The first step, as always in the Catholic university, is truth. Marketing involves communication, and marketing departments often include comms functions. Communication should always be of the truth. That does not of course mean saying the whole truth, and in the same way, to every person and in every context. But it does mean that what we do say must be true; that if we are not sure, we shouldn’t say it; that if it sounds misleading or ambiguous, we should rephrase it; and that marketing staff, and all staff, should aim at being truthful in their work.
“Good marketing involves just about every skill of human intelligence and imagination. First, there are words and messages.”
Truthfulness means literally being full of truth – having truth in you so that your first thought is not how to sell but how to draw attention to the truth so as to sell. Truthfulness has to be worked at. None of us is as truthful as we would like to be. Truthfulness is built up by qualities such as personal honesty, striving for accuracy, valuing objectivity, scrutinising our first or most compelling thoughts, allowing others in to express their view, developing grace at accepting critique.
Good marketing involves just about every skill of human intelligence and imagination.

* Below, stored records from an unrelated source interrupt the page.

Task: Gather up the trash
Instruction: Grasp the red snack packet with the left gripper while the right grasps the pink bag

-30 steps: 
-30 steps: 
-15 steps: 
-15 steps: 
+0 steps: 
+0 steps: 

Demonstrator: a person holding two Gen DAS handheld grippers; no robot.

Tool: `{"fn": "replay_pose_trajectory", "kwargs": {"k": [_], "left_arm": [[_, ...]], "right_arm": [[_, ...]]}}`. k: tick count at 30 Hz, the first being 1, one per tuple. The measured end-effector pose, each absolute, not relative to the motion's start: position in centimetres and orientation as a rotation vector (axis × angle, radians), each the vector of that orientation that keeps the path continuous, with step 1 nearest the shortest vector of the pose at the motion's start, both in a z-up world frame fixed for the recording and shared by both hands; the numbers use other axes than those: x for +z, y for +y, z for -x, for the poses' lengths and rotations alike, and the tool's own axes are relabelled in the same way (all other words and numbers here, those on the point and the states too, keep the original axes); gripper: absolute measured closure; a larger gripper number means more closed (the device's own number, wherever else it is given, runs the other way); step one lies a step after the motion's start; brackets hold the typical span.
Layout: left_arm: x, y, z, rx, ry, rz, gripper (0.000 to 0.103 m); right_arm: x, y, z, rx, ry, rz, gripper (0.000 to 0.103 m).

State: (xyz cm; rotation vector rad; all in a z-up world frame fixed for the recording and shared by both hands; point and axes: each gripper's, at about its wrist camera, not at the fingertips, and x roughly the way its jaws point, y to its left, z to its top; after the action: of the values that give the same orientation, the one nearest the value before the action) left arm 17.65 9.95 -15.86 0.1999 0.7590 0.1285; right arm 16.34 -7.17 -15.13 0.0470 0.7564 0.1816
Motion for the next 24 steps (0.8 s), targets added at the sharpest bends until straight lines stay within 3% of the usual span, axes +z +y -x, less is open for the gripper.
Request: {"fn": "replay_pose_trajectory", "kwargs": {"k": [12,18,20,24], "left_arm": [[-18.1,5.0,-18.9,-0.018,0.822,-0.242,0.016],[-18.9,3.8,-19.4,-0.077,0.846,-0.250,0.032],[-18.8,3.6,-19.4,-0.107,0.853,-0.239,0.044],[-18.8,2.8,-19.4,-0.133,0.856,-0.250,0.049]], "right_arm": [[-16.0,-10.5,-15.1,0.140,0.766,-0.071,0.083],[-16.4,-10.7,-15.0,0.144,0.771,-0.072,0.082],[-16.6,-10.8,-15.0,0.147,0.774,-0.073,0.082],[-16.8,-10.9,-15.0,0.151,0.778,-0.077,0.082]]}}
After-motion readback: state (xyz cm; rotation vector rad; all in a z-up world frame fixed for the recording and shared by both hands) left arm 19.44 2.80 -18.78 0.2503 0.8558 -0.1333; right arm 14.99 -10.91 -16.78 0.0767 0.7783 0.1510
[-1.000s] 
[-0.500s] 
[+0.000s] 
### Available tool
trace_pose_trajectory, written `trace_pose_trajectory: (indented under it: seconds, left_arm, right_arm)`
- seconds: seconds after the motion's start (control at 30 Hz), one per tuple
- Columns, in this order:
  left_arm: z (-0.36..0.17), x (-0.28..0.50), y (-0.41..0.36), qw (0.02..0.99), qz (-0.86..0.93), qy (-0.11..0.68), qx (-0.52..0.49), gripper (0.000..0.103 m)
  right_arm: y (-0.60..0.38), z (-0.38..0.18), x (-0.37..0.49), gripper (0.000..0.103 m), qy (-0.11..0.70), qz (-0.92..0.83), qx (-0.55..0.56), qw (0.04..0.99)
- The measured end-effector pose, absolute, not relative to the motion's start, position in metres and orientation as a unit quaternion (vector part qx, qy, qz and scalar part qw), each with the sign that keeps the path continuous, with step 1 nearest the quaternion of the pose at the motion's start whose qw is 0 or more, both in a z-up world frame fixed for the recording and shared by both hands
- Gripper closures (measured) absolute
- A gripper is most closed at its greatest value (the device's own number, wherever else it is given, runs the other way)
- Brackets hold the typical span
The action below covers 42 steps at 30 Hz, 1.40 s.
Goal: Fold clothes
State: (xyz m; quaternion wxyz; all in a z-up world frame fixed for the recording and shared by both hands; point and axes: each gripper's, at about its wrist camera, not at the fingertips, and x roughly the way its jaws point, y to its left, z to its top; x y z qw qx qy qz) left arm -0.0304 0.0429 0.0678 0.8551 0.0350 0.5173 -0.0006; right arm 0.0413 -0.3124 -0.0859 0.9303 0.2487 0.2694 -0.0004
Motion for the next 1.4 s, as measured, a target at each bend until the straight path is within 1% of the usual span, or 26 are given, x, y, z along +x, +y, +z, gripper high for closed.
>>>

First, there are words and messages. In our news-cycle driven age, with social media having chopped down drastically the capacity of people to follow a lengthy or complicated line of reasoning, messages have to be short and concise – which can make it harder to be accurate, and which certainly requires greater imagination. Catholic university marketers can get their message down to short, memorable, truthful statements – and then recall ‘and I must somehow convey Catholic faith or ideals in this.’ It is obviously much easier, and probably more effective, to include the Catholic dimension in the thought and phrase from the beginning.